Autumn: Coyotes Howling

Last night, reading in bed with the windows open, I heard a pack of coyotes yipping 0n the forested hill behind our house. Abandoning my book, I lay with my eyes closed, listening to the way those wild creatures howled, throaty and jagged, as if biting each other’s calls.

Slipping downstairs, I passed my younger daughter’s room where she slept with her friend, the two of them twined in one bed, their breathing a whispery draw and release. I walked out into the Vermont rural dark, so heavy I saw the lights of the neighbors across the road as a handful of pearly light in tree branches.

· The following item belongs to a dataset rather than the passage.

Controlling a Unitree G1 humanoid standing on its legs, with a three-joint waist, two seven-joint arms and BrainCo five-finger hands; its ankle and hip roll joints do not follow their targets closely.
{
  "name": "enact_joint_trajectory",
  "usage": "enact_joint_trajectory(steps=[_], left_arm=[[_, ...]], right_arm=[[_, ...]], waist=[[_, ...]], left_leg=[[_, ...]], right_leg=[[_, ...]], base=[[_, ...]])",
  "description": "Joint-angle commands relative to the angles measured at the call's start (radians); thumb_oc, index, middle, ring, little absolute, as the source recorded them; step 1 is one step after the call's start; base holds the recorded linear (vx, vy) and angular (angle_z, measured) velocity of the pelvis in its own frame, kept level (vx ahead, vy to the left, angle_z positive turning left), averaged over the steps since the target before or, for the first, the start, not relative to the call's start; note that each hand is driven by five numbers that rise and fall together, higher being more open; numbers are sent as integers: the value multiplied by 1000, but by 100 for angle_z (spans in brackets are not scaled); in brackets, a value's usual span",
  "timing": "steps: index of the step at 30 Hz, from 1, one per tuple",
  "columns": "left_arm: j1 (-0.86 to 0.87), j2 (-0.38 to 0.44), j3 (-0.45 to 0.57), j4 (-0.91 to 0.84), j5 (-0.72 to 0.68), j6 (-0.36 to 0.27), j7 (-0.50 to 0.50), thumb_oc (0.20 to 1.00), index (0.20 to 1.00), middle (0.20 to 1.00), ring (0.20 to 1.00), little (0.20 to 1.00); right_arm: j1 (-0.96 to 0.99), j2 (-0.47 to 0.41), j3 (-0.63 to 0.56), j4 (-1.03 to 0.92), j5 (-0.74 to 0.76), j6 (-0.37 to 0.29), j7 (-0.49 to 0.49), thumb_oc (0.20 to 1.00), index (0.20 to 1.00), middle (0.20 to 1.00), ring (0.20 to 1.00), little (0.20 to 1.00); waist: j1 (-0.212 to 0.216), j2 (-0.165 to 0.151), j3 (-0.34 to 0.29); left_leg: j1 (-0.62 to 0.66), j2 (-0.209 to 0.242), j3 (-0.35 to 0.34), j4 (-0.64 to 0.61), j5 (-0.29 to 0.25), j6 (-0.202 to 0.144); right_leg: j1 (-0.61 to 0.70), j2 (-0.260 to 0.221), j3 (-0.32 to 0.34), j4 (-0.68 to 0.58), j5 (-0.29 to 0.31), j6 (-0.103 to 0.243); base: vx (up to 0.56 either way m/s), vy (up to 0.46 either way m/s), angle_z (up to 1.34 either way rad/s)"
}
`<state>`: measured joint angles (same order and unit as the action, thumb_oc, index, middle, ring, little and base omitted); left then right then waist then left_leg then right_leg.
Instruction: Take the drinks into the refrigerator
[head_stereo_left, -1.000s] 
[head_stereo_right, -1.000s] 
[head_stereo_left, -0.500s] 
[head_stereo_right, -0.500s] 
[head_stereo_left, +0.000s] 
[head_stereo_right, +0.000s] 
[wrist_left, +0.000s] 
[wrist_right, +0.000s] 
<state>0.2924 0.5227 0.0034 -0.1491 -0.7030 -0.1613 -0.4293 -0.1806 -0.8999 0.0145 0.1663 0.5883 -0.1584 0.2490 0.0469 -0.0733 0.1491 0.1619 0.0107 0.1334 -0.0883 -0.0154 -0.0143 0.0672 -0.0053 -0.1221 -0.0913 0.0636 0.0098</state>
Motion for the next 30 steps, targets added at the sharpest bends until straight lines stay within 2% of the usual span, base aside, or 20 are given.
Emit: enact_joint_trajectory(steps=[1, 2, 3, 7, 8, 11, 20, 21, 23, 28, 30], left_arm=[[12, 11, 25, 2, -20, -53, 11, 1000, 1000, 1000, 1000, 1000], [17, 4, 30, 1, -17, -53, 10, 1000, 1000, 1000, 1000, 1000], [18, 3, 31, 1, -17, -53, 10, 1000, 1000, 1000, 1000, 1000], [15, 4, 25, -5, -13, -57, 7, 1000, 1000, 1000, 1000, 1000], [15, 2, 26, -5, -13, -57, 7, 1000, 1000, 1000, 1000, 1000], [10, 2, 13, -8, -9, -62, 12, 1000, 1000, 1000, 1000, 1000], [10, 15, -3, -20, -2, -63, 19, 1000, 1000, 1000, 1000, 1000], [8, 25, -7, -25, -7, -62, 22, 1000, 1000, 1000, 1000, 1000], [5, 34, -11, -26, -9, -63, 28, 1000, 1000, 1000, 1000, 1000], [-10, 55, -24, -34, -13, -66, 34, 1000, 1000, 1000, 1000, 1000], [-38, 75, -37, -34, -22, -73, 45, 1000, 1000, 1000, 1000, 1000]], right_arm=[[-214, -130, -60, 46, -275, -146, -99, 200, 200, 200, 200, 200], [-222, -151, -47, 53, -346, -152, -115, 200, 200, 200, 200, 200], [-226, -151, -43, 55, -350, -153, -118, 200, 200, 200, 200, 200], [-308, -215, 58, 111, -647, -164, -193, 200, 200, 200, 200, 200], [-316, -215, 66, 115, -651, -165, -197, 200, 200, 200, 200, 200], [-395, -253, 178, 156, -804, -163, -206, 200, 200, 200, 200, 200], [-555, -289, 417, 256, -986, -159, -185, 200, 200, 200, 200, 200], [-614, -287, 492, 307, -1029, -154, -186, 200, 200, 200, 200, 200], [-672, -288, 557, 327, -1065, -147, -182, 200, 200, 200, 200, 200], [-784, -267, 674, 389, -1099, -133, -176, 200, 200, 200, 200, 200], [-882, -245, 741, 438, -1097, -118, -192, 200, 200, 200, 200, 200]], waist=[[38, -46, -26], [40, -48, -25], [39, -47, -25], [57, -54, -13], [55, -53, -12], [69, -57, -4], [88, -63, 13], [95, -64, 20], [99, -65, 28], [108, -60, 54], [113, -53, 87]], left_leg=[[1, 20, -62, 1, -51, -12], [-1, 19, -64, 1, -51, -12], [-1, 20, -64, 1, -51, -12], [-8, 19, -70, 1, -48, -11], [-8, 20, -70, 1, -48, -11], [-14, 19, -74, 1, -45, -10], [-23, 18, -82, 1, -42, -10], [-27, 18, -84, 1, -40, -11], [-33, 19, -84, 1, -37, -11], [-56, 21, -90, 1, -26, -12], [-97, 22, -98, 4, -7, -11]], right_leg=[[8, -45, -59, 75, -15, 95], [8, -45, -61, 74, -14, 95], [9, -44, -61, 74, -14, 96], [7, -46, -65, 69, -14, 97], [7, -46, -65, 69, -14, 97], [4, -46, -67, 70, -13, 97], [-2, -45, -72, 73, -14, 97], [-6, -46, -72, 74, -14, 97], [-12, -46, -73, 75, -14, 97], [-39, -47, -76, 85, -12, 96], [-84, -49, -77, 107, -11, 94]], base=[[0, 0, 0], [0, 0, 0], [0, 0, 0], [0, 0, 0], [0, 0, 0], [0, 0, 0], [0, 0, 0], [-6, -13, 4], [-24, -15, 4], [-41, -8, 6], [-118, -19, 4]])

The hydrangeas, fragrant, faintly glowed in my window’s diffuse light. The coyotes cut into the night, two packs in the wooded hill behind the house and garden, the beasts wholly bodiless to me in the night, my heartstrings thrumming with their calls.

This evening, my older daughter returned from walking in the dusk and said the packs were howling again, not down in the valley where we’ve heard them for years,  but far closer to our house. I asked if she was afraid. She said, It’s a little scary to hear the coyotes so close, but at the same time, I can’t help listening.

We talked a little about the back and forth calling, the mystery of sound from these hidden creatures, and then she said, It’s beautiful.

We shall not cease from exploration
And then end of all our exploring
Will be to arrive where we started
And know the place for the first time.